■ What you are asked to do
The entries are to be given back verbatim; no picture is to be copied.
(Beginning of Provided records)
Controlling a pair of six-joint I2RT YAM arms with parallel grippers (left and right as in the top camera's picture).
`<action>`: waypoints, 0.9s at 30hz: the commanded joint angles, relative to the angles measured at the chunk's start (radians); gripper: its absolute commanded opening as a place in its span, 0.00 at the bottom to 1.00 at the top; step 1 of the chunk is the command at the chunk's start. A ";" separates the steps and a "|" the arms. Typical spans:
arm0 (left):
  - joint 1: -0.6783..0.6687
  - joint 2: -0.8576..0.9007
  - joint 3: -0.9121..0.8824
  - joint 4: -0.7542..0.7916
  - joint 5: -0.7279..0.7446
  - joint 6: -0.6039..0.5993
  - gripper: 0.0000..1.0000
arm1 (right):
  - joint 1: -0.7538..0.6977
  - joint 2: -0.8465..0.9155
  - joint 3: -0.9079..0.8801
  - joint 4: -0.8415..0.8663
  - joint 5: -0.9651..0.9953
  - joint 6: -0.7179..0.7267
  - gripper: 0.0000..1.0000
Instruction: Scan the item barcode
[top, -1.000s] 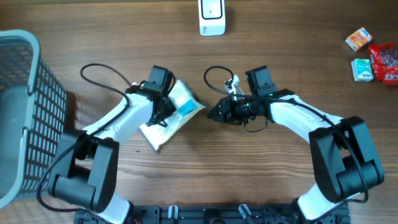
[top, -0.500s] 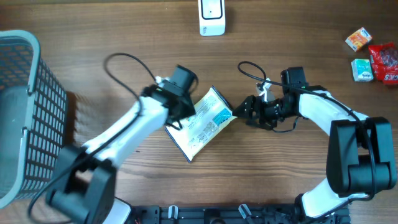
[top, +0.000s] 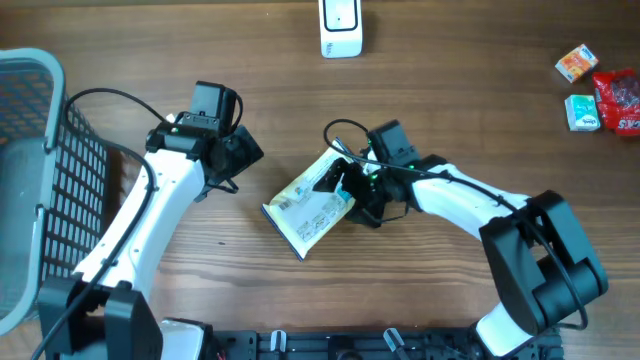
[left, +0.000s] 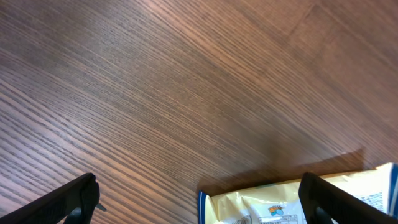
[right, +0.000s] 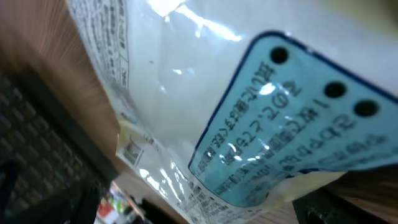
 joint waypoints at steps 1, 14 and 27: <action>0.006 0.073 -0.015 -0.001 -0.018 0.005 1.00 | 0.018 0.027 -0.018 -0.008 0.248 0.140 1.00; 0.006 0.161 -0.018 0.014 -0.067 0.005 1.00 | 0.019 0.201 -0.018 0.146 0.269 0.177 0.44; 0.006 0.161 -0.022 0.011 -0.075 0.005 1.00 | -0.120 0.026 0.065 0.121 -0.072 -0.413 0.05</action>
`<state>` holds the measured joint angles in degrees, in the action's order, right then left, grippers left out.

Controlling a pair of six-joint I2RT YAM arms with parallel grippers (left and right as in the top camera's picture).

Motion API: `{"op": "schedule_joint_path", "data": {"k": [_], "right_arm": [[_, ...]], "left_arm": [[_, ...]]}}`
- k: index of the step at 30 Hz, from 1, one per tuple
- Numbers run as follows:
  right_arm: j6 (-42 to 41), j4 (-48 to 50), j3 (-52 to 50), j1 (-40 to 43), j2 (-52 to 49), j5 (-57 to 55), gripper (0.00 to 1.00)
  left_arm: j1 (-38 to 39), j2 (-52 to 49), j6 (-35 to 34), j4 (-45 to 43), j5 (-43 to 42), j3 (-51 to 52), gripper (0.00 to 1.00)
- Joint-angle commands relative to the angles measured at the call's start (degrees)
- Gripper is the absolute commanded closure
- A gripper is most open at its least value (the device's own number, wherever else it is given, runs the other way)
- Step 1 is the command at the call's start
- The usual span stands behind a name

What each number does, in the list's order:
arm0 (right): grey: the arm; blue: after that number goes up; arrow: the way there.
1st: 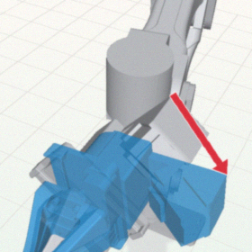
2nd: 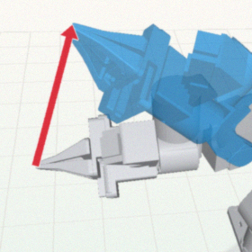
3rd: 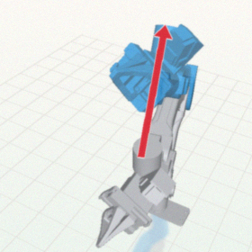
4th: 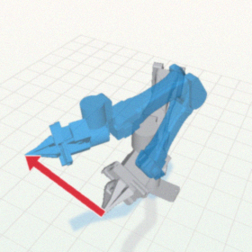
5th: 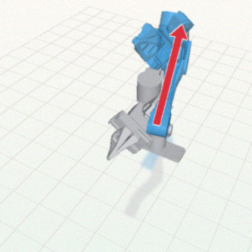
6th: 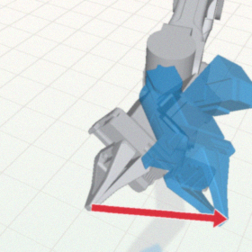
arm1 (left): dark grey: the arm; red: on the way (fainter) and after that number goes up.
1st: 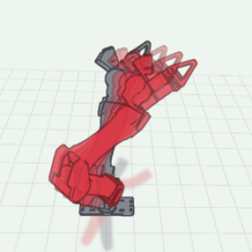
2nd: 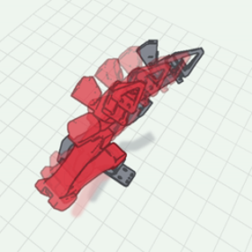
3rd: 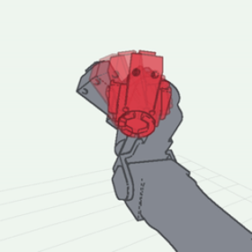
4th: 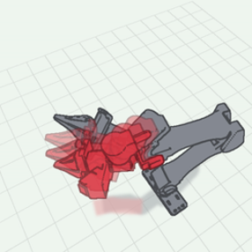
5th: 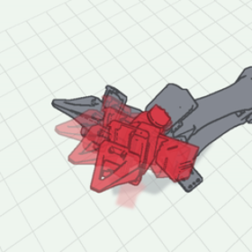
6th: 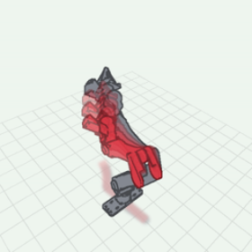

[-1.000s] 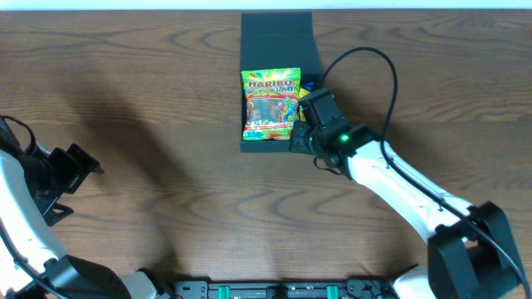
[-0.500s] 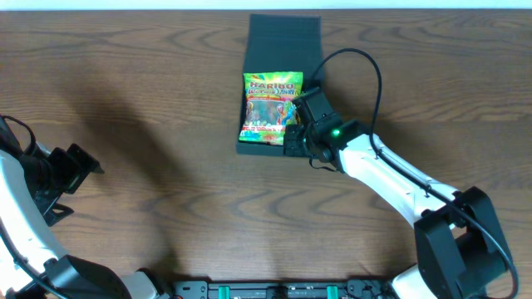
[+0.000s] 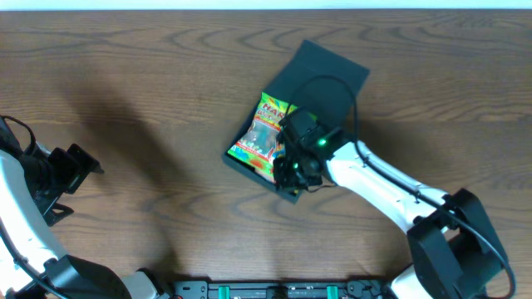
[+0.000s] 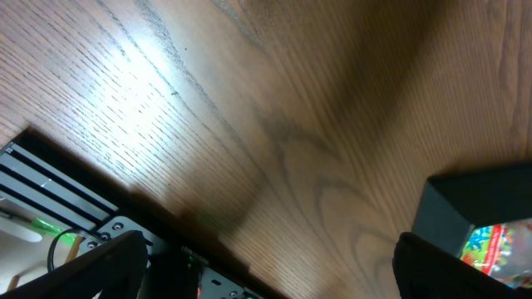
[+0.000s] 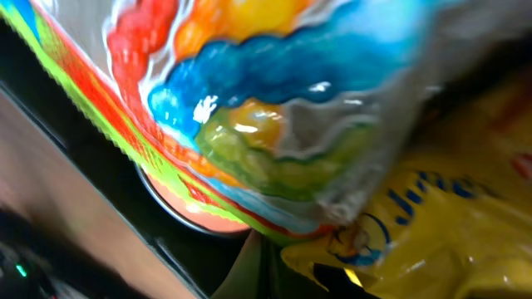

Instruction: Pack container

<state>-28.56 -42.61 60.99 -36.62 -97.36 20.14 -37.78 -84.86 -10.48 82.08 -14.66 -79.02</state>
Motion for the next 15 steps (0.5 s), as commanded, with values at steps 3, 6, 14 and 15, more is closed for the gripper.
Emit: {"op": "schedule_joint_path", "data": {"k": [3, 6, 14, 15], "right_arm": [[4.68, -8.22, -1.51, -4.28, -0.35, -4.17, 0.99], [4.63, -12.00, -1.53, -4.52, -0.35, -9.86, 0.98], [4.70, -15.30, -1.53, -1.36, 1.86, -21.42, 0.98], [5.14, -15.72, -1.53, -0.46, 2.49, -20.57, 0.98]], "left_arm": [[-0.22, 0.20, -0.02, 0.15, 0.24, -0.63, 0.05], [-0.22, 0.20, 0.00, 0.17, 0.24, -0.63, 0.05], [-0.22, 0.20, 0.00, 0.17, 0.24, -0.63, 0.05], [-0.22, 0.20, 0.00, 0.17, 0.24, -0.63, 0.05]]}}
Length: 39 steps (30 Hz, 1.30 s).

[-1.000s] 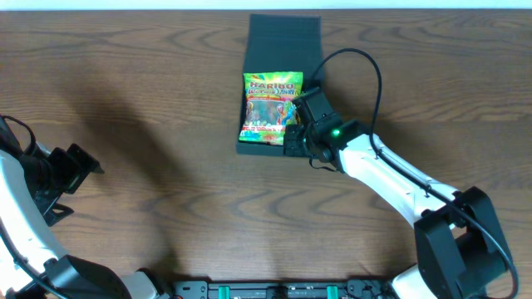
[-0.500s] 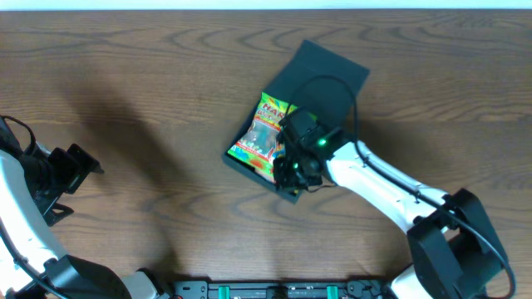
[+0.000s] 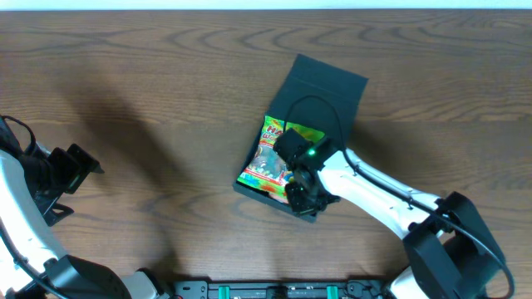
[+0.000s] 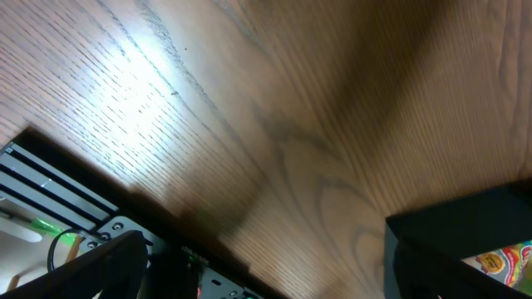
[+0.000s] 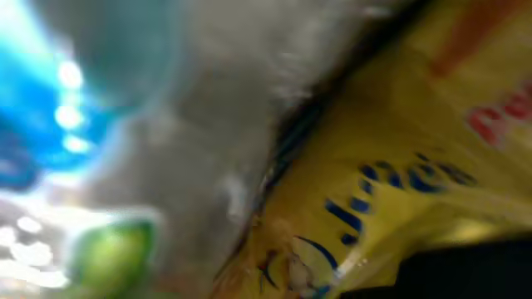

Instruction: Pack container

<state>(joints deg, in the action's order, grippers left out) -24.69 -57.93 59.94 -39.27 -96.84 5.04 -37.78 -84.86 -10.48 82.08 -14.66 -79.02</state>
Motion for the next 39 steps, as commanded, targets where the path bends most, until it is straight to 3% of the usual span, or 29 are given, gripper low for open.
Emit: {"op": "schedule_joint_path", "data": {"k": [1, 9, 13, 14, 17, 20, 23, 39], "right_arm": [[2.05, -0.98, -0.46, 2.78, 2.64, -3.74, 0.99], [3.98, -1.29, -0.37, 9.18, 16.55, 14.56, 0.95], [2.25, -1.70, -0.39, 15.15, 24.48, 8.96, 0.94], [0.87, -1.70, -0.42, 17.46, 24.90, 5.77, 0.89], [-2.23, -0.42, -0.68, 24.76, 23.91, 1.29, 0.73], [-2.75, 1.77, -0.72, 27.41, 21.88, 1.38, 0.73], [-3.08, 4.87, -0.76, 27.19, 17.88, 1.38, 0.64], [-8.07, 16.37, -0.79, 24.28, 5.22, 1.62, 0.66]], "left_arm": [[-0.22, 0.20, -0.02, 0.17, 0.22, -0.63, 0.05], [-0.22, 0.20, 0.00, 0.15, 0.22, -0.63, 0.05], [-0.22, 0.20, 0.00, 0.15, 0.24, -0.63, 0.05], [-0.22, 0.20, 0.00, 0.15, 0.24, -0.63, 0.05], [-0.22, 0.20, 0.00, 0.15, 0.24, -0.63, 0.05], [-0.22, 0.20, 0.00, 0.17, 0.22, -0.63, 0.05], [-0.22, 0.22, 0.00, 0.17, 0.22, -0.63, 0.05], [-0.22, 0.20, 0.00, 0.17, 0.24, -0.63, 0.05]]}}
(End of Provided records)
■ Answer area
Controlling a pair of six-joint I2RT YAM arms with parallel grippers (left and right as in the top camera's picture).
`<action>`: waypoints, 0.9s at 30hz: the commanded joint angles, relative to the angles measured at the chunk's start (radians); gripper: its absolute commanded opening as a place in its span, 0.00 at the bottom to 1.00 at the top; step 1 of the chunk is the command at the chunk's start. A ";" separates the steps and a "|" the arms. Typical spans:
arm0 (left):
  - joint 1: -0.6783..0.6687
  - joint 2: -0.8576..0.9007
  - joint 3: -0.9121..0.8824
  - joint 4: -0.7542..0.7916
  - joint 5: -0.7279..0.7446
  - joint 6: -0.6039..0.5993
  - gripper: 0.0000..1.0000
arm1 (right):
  - joint 1: -0.7538..0.6977
  - joint 2: -0.8465..0.9155
  - joint 3: -0.9079..0.8801
  - joint 4: -0.8415..0.8663
  - joint 5: -0.9651..0.9953
  - joint 6: -0.7179..0.7267
  - gripper: 0.0000..1.0000
Instruction: Scan the item barcode
[top, -1.000s] 
[top, -0.500s] 
[top, +0.000s] 
[left, +0.000s] 
[right, +0.000s] 
 joint waypoints at steps 1, 14 and 27: <action>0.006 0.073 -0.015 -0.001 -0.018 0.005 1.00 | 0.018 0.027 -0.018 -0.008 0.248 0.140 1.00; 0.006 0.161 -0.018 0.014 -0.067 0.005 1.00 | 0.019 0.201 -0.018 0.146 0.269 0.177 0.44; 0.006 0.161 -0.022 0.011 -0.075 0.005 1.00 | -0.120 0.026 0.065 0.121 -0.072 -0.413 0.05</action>
`<state>` holds the measured joint angles in degrees, in the action's order, right then left, grippers left out.

Controlling a pair of six-joint I2RT YAM arms with parallel grippers (left and right as in the top camera's picture).

Motion API: `{"op": "schedule_joint_path", "data": {"k": [_], "right_arm": [[_, ...]], "left_arm": [[_, ...]]}}`
- k: index of the step at 30 Hz, from 1, one per tuple
- Numbers run as follows:
  right_arm: j6 (-42 to 41), j4 (-48 to 50), j3 (-52 to 50), j1 (-40 to 43), j2 (-52 to 49), j5 (-57 to 55), gripper (0.00 to 1.00)
  left_arm: j1 (-38 to 39), j2 (-52 to 49), j6 (-35 to 34), j4 (-45 to 43), j5 (-43 to 42), j3 (-51 to 52), gripper (0.00 to 1.00)
- Joint-angle commands relative to the angles measured at the call's start (degrees)
- Gripper is the absolute commanded closure
- A gripper is most open at its least value (the device's own number, wherever else it is given, runs the other way)
- Step 1 is the command at the call's start
- The usual span stands behind a name

What each number does, in the list's order:
arm0 (right): grey: the arm; blue: after that number goes up; arrow: the way there.
1st: 
2nd: 
3rd: 
4th: 
5th: 
6th: 
arm1 (left): dark grey: the arm; red: on the way (fainter) and after that number goes up.
1st: 
2nd: 
3rd: 
4th: 
5th: 
6th: 

[-1.000s] 
[-0.500s] 
[+0.000s] 
[+0.000s] 
[+0.000s] 

Instruction: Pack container

<state>-28.56 -42.61 60.99 -36.62 -97.36 20.14 -37.78 -84.86 -10.48 82.08 -14.66 -79.02</state>
Motion for the next 15 steps (0.5 s), as commanded, with values at steps 3, 6, 14 and 15, more is closed for the gripper.
Emit: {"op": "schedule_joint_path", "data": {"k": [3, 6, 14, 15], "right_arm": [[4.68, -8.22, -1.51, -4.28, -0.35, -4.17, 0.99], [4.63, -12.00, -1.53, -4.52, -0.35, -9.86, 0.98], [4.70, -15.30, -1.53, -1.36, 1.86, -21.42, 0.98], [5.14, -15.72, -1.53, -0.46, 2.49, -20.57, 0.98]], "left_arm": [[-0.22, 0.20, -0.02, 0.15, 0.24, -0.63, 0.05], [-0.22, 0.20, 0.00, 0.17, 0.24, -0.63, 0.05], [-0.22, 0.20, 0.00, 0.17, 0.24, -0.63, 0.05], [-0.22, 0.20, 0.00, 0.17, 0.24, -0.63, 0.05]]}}
Length: 39 steps (30 Hz, 1.30 s).

[-1.000s] 
[-0.500s] 
[+0.000s] 
[+0.000s] 
[+0.000s] 

Instruction: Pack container

<state>(joints deg, in the action's order, grippers left out) -24.69 -57.93 59.94 -39.27 -96.84 5.04 -37.78 -84.86 -10.48 82.08 -14.66 -79.02</state>
Motion for the next 39 steps, as commanded, targets where the path bends most, until it is straight to 3% of the usual span, or 29 are given, gripper low for open.
Emit: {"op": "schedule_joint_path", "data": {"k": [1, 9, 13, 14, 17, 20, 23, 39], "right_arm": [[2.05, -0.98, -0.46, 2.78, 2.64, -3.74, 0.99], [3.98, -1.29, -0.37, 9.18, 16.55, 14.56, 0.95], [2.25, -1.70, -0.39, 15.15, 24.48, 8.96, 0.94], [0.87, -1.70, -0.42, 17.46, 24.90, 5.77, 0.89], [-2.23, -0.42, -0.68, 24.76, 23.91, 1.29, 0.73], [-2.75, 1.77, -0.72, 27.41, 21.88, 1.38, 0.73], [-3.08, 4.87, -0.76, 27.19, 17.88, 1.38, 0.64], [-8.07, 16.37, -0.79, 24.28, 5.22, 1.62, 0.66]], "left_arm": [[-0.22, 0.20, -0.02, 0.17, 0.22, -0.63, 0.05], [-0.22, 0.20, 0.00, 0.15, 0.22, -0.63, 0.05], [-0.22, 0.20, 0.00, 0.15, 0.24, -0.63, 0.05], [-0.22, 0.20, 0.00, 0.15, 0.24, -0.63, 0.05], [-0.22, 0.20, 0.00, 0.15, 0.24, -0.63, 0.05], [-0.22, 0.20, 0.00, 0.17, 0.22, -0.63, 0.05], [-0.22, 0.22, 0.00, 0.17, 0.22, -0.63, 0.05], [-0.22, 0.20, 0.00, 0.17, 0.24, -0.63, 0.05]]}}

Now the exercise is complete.